A prolific and distinguished historian, with a special interest in the history of science, she impacted public life through her broadcasts and general writings, and her service on many public bodies. Among her 20 books, several of which have won major awards, are works on Bacon, Erasmus, Wren and Hooke. She has advised the Society on its archives, and, during a period of formal secondment to the Society, she edited the on-line 'Hooke Folio', published in 2007; she gave the Wilkins Lecture in 2003. She is in great demand as a lecturer, and has given Tanner Lectures in both Cambridge and Yale. She has received numerous honorary doctorates and fellowships; in 2012 she received the British Academy President's Medal.

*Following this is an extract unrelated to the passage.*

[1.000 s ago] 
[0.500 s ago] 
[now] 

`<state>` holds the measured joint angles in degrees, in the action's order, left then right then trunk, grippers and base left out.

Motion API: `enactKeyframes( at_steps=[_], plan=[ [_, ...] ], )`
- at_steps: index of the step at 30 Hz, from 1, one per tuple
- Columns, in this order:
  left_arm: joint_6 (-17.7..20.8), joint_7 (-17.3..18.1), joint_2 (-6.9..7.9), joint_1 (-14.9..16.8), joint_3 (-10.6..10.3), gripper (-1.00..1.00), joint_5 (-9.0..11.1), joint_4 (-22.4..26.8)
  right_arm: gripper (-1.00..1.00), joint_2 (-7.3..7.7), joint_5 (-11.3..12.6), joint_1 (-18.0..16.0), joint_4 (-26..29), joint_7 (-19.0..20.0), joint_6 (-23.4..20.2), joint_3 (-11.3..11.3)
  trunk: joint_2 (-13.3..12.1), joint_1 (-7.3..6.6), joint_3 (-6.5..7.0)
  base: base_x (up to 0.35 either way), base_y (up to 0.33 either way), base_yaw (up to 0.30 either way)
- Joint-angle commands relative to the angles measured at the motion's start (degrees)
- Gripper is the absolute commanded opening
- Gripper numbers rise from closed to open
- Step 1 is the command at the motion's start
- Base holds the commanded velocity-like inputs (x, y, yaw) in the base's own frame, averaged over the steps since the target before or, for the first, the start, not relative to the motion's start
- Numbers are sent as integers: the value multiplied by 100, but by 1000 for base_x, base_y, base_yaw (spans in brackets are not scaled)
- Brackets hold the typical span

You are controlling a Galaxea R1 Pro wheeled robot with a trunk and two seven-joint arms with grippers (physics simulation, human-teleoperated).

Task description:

She has served on the Arts and Humanities Research Council and as Trustee of the V and A Museum. In 2008 she was appointed chair of the Human Fertilisation and Embryology Authority (HFEA). She is the 2012/13 President of the British Science Association—a signal honour for a historian—and continues as a frequent broadcaster, noted for her 'Points of View' on Radio 4 and most recently for her 'Seven ages of science' series.

For nearly four decades, Lisa Jardine has combined high-level scholarship with extensive outreach, and has been extraordinarily energetic and effective in spanning the 'two cultures'. She has, in particular, been an enthusiastic advocate of the Society; election as an Honorary Fellow is recognition that she richly deserves and would deeply appreciate.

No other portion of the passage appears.